# [YOUR OBJECTIVE]
Repeat what the lines below say, word for word, and skip every image.

>>>

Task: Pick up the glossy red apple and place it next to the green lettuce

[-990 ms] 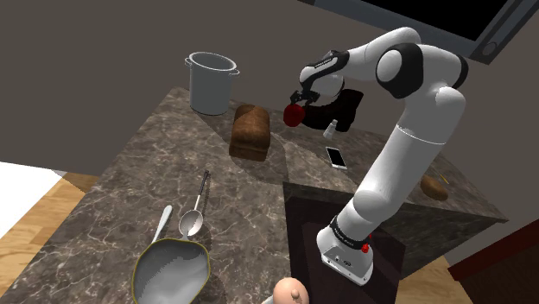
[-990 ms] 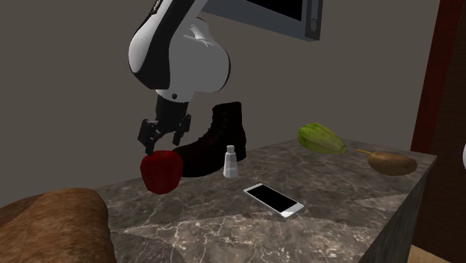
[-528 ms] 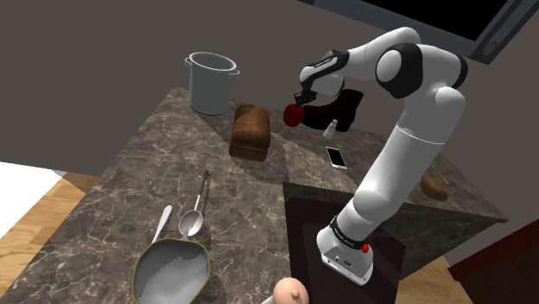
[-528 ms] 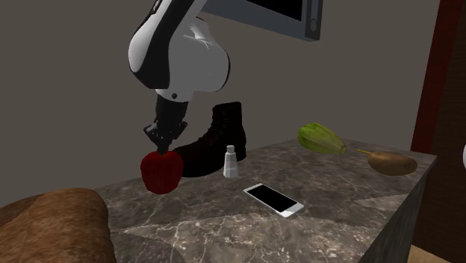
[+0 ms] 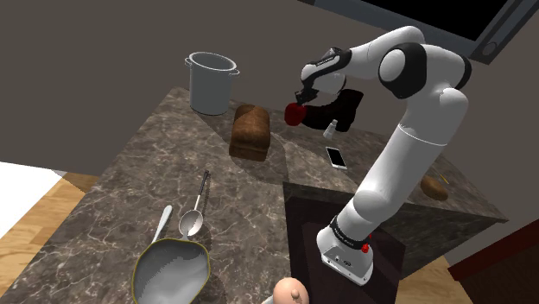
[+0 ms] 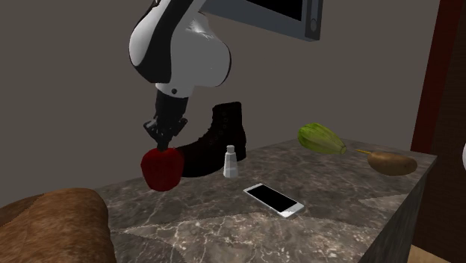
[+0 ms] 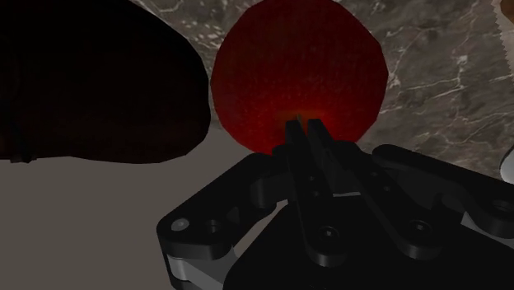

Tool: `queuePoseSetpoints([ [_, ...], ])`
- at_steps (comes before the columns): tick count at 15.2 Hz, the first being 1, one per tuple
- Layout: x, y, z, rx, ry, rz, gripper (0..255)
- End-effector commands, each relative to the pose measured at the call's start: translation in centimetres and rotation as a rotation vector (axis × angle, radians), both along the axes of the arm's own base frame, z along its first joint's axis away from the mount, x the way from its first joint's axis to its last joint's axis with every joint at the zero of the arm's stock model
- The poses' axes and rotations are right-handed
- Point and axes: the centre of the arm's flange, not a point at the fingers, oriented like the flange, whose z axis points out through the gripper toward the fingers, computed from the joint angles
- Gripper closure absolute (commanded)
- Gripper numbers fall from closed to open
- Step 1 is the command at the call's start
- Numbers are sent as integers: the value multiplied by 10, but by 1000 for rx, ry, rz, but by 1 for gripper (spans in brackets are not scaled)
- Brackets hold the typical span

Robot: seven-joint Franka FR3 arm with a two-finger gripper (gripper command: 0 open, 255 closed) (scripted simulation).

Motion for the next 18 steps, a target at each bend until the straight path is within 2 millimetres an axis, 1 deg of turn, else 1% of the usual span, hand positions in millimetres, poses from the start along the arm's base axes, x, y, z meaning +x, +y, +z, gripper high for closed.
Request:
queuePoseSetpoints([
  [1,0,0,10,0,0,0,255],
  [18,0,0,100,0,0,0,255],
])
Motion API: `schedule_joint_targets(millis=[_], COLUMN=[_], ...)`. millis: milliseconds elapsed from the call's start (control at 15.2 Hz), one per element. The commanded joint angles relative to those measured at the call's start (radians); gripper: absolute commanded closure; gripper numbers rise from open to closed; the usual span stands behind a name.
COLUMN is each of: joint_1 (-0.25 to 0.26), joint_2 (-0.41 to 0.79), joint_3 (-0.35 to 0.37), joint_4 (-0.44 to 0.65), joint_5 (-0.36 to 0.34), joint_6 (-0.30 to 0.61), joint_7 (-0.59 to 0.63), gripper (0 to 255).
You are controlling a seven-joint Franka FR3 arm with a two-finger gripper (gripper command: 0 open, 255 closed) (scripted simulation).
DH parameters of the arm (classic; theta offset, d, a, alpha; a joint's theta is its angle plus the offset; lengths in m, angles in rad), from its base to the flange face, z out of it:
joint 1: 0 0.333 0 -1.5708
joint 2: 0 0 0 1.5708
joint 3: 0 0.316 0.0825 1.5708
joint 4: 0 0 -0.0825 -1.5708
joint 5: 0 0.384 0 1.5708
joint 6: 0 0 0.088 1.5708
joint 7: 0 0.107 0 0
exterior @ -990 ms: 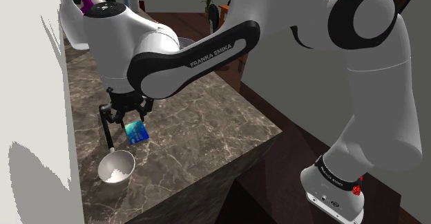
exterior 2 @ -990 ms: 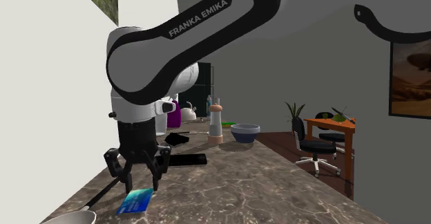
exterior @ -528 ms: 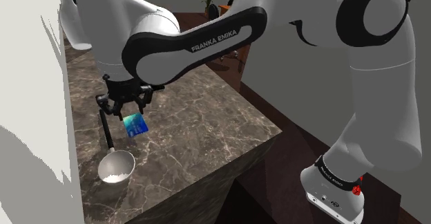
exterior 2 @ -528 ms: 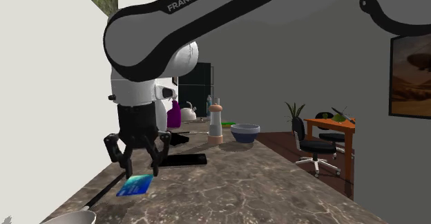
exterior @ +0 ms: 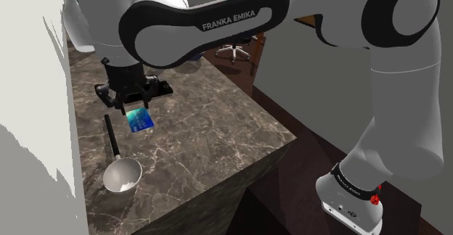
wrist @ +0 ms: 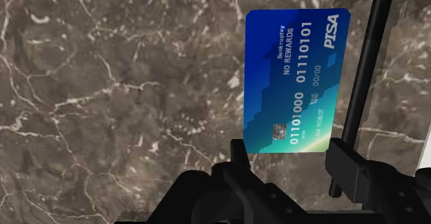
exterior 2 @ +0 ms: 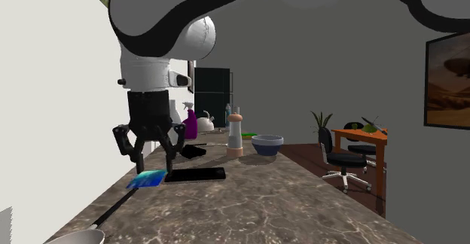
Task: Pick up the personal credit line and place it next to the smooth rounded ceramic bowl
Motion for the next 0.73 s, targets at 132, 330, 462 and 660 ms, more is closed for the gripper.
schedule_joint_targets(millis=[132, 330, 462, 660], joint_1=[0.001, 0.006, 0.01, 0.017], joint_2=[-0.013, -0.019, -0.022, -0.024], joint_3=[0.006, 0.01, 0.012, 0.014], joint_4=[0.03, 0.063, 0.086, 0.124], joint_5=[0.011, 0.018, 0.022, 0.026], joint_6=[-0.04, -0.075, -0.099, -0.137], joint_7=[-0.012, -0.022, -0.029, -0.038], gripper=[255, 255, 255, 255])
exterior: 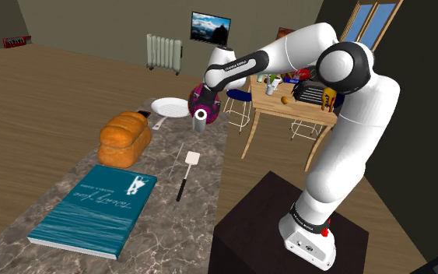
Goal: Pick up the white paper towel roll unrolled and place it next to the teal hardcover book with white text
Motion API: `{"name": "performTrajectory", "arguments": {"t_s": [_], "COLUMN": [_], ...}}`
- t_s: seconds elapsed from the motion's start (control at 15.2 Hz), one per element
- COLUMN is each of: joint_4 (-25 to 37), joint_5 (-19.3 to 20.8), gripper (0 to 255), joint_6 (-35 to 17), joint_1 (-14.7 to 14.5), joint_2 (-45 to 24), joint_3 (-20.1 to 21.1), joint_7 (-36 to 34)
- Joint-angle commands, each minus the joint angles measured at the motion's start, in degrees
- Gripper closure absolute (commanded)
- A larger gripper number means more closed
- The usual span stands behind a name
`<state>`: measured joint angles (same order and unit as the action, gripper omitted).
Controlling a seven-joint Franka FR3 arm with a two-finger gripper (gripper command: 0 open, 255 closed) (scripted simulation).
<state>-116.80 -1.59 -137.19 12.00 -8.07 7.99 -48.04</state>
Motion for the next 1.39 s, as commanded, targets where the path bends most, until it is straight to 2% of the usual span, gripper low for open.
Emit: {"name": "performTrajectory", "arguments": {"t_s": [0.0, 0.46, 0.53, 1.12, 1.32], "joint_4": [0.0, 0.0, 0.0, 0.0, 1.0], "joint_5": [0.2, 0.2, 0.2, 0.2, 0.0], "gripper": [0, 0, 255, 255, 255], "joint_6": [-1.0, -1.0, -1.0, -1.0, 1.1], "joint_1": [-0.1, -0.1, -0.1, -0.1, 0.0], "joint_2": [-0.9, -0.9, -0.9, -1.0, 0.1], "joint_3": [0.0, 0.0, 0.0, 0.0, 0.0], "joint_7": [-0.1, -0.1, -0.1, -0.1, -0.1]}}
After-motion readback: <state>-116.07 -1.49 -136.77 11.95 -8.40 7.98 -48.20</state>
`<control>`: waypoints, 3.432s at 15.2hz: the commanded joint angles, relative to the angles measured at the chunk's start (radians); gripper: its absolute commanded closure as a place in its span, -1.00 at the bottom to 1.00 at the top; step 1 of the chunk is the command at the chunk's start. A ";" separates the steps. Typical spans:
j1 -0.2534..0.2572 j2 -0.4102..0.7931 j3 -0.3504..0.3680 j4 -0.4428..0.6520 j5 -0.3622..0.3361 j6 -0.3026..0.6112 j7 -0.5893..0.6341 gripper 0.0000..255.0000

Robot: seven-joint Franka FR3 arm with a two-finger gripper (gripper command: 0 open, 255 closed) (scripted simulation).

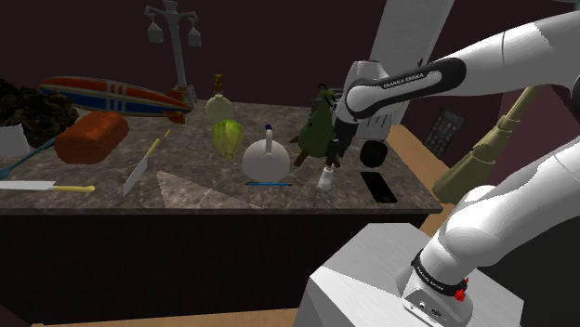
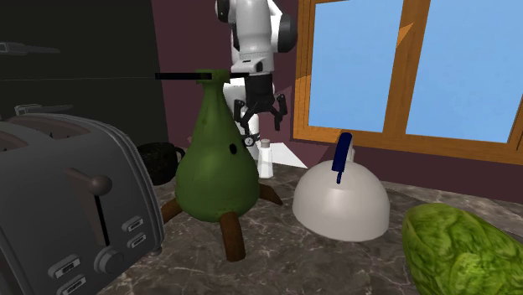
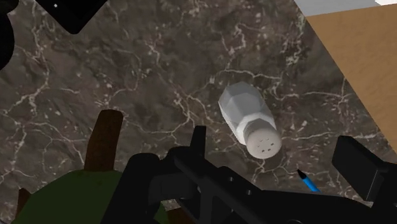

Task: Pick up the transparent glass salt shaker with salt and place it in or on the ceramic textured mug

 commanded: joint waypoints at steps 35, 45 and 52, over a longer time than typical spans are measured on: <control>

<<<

# [WRITTEN ANSWER]
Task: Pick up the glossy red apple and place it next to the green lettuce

[-990 ms] 
[-990 ms] 
[-528 ms] 
[-528 ms] 
[+0 ms] 
[+0 ms] 
[+0 ms] 

Tool: `queuePoseSetpoints([ [_, ...], ])`
- at_steps (comes before the columns): tick count at 15.2 Hz, the first being 1, one per tuple
- Layout: x, y, z, rx, ry, rz, gripper (0..255)
- End-effector commands, each relative to the pose measured at the call's start: translation in centimetres and rotation as a rotation vector (axis × angle, radians), both along the axes of the arm's own base frame, z along its first joint's axis away from the mount, x the way from its first joint's axis to its last joint's axis with every joint at the zero of the arm's stock model
- The poses' axes and rotations are right-handed
- Point and axes: the centre of the arm's flange, not a point at the fingers, oriented like the flange, whose z axis points out through the gripper toward the fingers, computed from the joint angles
- Gripper closure absolute (commanded)
- Gripper numbers fall from closed to open
- Step 1 is the command at the call's start
- Numbers are sent as integers: the value multiplied by 10, but by 1000 for rx, ry, rz, but by 1 for gripper (spans in brackets are not scaled)
- Brackets hold the typical span

Robot: seven-joint Franka FR3 arm with a two-finger gripper (gripper command: 0 open, 255 closed) (scripted simulation).

Motion for the next 18 steps, a target at each bend until the straight path is within 2 millimetres an axis, 1 deg of turn, else 1% of the usual span, hand positions in millimetres, poses from the start along the arm's base axes, x, y, z meaning +x, +y, +z, gripper high for closed.
Request:
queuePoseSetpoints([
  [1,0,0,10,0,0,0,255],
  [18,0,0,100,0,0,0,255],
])
Motion API: `schedule_joint_targets(millis=[_], COLUMN=[_], ...)`. millis: milliseconds elapsed from the call's start (control at 15.2 Hz), one per element. The commanded joint angles relative to those measured at the call's start (radians); gripper: absolute commanded closure; gripper numbers rise from open to closed; the usual span stands behind a name.
COLUMN is each of: joint_1 (-0.25 to 0.26), joint_2 (-0.41 to 0.79), joint_3 (-0.35 to 0.37), joint_4 (-0.44 to 0.65), joint_5 (-0.36 to 0.34), joint_6 (-0.30 to 0.61), joint_7 (-0.59 to 0.63), gripper (0 to 255).
You are controlling a seven-joint Franka FR3 arm with a two-finger gripper (gripper command: 0 open, 255 closed) (scripted simulation).
DH parameters of the arm (classic; theta offset, d, a, alpha; a joint's theta is its angle plus the offset; lengths in m, angles in rad), from its base to the flange face, z out of it:
joint 1: 0 0.333 0 -1.5708
joint 2: 0 0 0 1.5708
joint 3: 0 0.316 0.0825 1.5708
joint 4: 0 0 -0.0825 -1.5708
joint 5: 0 0.384 0 1.5708
joint 6: 0 0 0.088 1.5708
joint 7: 0 0.107 0 0
exterior @ -990 ms: 
exterior 2 @ -990 ms: 
exterior @ -528 ms: 
exterior 2 @ -528 ms: 
exterior @ +0 ms: 
wrist @ +0 ms: 
exterior 2 @ +0 ms: 
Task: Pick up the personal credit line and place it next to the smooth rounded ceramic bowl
Motion for the next 0.73 s, targets at 132, 330, 462 and 660 ms, more is closed for the gripper.
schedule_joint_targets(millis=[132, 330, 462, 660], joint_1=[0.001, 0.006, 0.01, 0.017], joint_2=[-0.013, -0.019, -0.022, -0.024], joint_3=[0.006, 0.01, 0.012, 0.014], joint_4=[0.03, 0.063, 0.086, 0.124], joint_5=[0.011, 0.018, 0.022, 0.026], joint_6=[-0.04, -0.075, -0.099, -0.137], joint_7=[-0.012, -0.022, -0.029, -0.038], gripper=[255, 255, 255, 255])
exterior: 
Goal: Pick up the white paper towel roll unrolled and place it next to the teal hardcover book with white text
Motion API: `{"name": "performTrajectory", "arguments": {"t_s": [_], "COLUMN": [_], ...}}`
- t_s: seconds elapsed from the motion's start (control at 15.2 Hz), one per element
- COLUMN is each of: joint_4 (-25 to 37), joint_5 (-19.3 to 20.8), gripper (0 to 255), joint_6 (-35 to 17), joint_1 (-14.7 to 14.5), joint_2 (-45 to 24), joint_3 (-20.1 to 21.1), joint_7 (-36 to 34)
- Joint-angle commands, each minus the joint angles measured at the motion's start, in degrees
- Gripper closure absolute (commanded)
- A larger gripper number means more closed
- The usual span stands behind a name
`<state>`: measured joint angles (same order and unit as the action, gripper omitted).
Controlling a seven-joint Franka FR3 arm with a two-finger gripper (gripper command: 0 open, 255 closed) (scripted simulation).
<state>-116.80 -1.59 -137.19 12.00 -8.07 7.99 -48.04</state>
Motion for the next 1.39 s, as commanded, targets where the path bends most, until it is straight to 2% of the usual span, gripper low for open.
Emit: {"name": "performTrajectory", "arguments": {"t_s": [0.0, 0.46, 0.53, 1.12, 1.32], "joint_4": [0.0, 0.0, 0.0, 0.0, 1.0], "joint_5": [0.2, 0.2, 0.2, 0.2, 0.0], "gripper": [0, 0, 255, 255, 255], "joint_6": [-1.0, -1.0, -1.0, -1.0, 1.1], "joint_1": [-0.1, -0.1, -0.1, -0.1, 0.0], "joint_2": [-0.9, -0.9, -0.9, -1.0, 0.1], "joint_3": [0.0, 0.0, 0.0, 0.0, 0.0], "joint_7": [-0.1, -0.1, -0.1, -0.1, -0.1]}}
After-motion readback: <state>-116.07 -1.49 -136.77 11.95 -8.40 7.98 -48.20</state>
`<control>`: waypoints, 3.432s at 15.2hz: the commanded joint angles, relative to the angles measured at the chunk's start (radians); gripper: its absolute commanded closure as a place in its span, -1.00 at the bottom to 1.00 at the top; step 1 of the chunk is the command at the chunk's start. A ";" separates the steps. Typical spans:
j1 -0.2534..0.2572 j2 -0.4102..0.7931 j3 -0.3504..0.3680 j4 -0.4428..0.6520 j5 -0.3622..0.3361 j6 -0.3026..0.6112 j7 -0.5893..0.6341 gripper 0.0000..255.0000

Robot: seven-joint Franka FR3 arm with a two-finger gripper (gripper command: 0 open, 255 closed) (scripted simulation).


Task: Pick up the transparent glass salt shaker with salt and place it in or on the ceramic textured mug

 commanded: joint waypoints at steps 35, 45 and 52, over a longer time than typical spans are measured on: <control>

Nothing further remains in the output.